PalmOS Warp 0.5: Technical stuff

Below is a sketch that explains the basic techniques behind the scrolling background.

I have two Bitmap objects, marked "1" and "2", and outlined with a green and blue border, respectively. They are 160x144 pixels in size and get drawn onto the visible region (outlined with a red border) every screen update. Each time I draw them a little bit further to the left, until one is completely outside. Then I move it back all the way to the right.

I keep track of which parts are visible and draw new building blocks on the Bitmap object that currently holds a vertical block line which will soon be scrolled into view (denoted by a purple arrow). This is a special technique in itself, since the KVM Java for PalmOS doesn't allow you to draw directly onto Bitmap objects. But you can manipulate them by treating them as arrays of 16-bit data and simply changing the entries, one by one, to new values. This is very processor-intense on the Palm, but I only need to change between 16 and 32 entries per scroll step, so the workload is managable. I keep a special array of 16-bit values corresponding to various building block objects, from which I simply copy data to the Bitmap arrays using a FOR loop.

Here is an example of a KVM Java Bitmap constructor call and what the image looks like:

Bitmap life = new Bitmap(new short[] { // Life indicator
15, 15, 2, 0, 0, 0, 0, 0,
4032, 4400, 8462, 16642, 16670, -31788, -31532, -31276,
-30764, -31788, 16670, 20802, 11182, 5488, 4032 });

The constructor builds the Bitmap out of a 16-bit word array, where the first 8 entries contain the header information (height, width, etc.) and the rest are the pixels (rounded up to the nearest 16 bits for each row) in reading order. What's interesting is that the system refers to this data directly, so if you modify it the changes will be seen immediately the next time the image is drawn. There is no need to call the constructor again.

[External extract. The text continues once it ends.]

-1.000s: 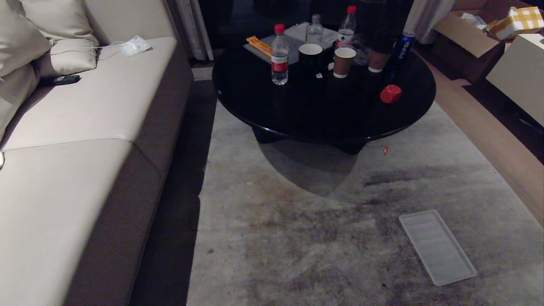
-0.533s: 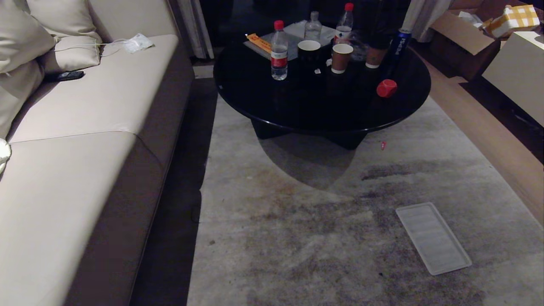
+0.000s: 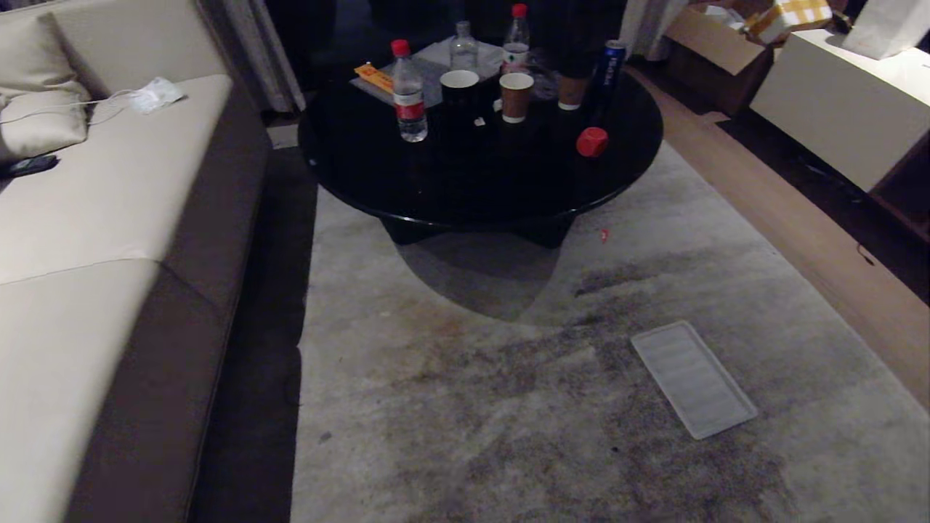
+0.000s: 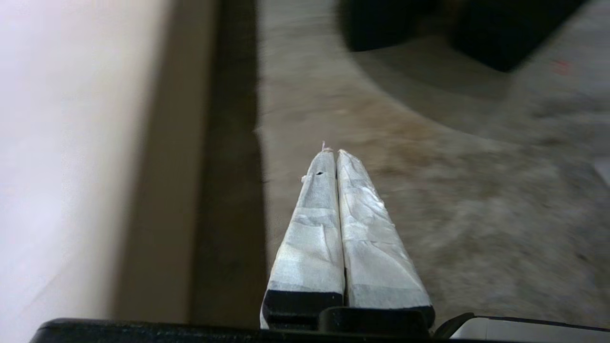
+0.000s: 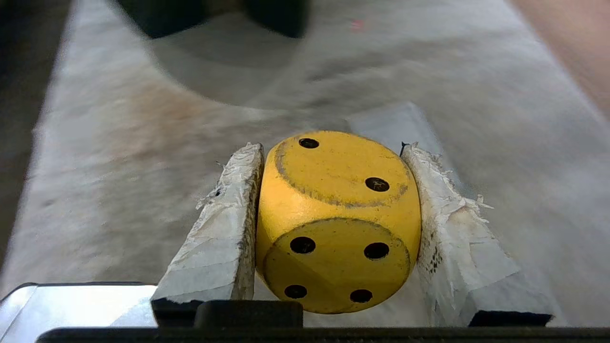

The same approach to draw mobile objects would not have worked. I tried it in an early, discarded version of PalmOS Iceblox, but it was way too slow. The technique I used for drawing the flames, however, was very handy.

In a game like Warp, pixel transparency is essential. The background is highly complex and has to work together with non-rectangular mobile objects. Since the KVM doesn't support transparency, the only way to achieve this is to do two drawing operations, with different image data -- one OR operation to set the black pixels and one AND operation to clear the "white" pixels. The KVM can only do OR/AND when moving data between the onscreen and offscreen image buffers. This is fine in the Warp case, since I don't need the offscreen buffer for anything else. While the game is running, that buffer looks like this:

If I want to draw, for example, the main spaceship, I OR the 19x20-pixel data block starting at co-ordinates (19,0) onto its destination, on the scrolling background drawn just before. Then I AND the 16x16-pixel block starting at (0,73) onto the same spot. Doing it in the reverse order would work too, but I figured that the black pixels are more important (and have to be drawn first, so that they get to be visible the longest time before the next screen update).

People who take a close look at the source code will notice that I'm occasionally using XOR operations as well. Those are for the bullets, which have to be fully visible against all backgrounds. But I'm compromising a little. Every other screen update I do an ordinary AND (i.e. I draw them completely white).

Unfortunately, the KVM is not fully compatible with older system versions. You need at least PalmOS 3.5 (or possibly 3.3?) installed on your handheld device for the "transparency" trick to work. Otherwise some objects may not show up at all. This isn't too much of a problem for Palm owners, but some of the cheaper clones, like the Handspring Visor, lack system upgrade capability.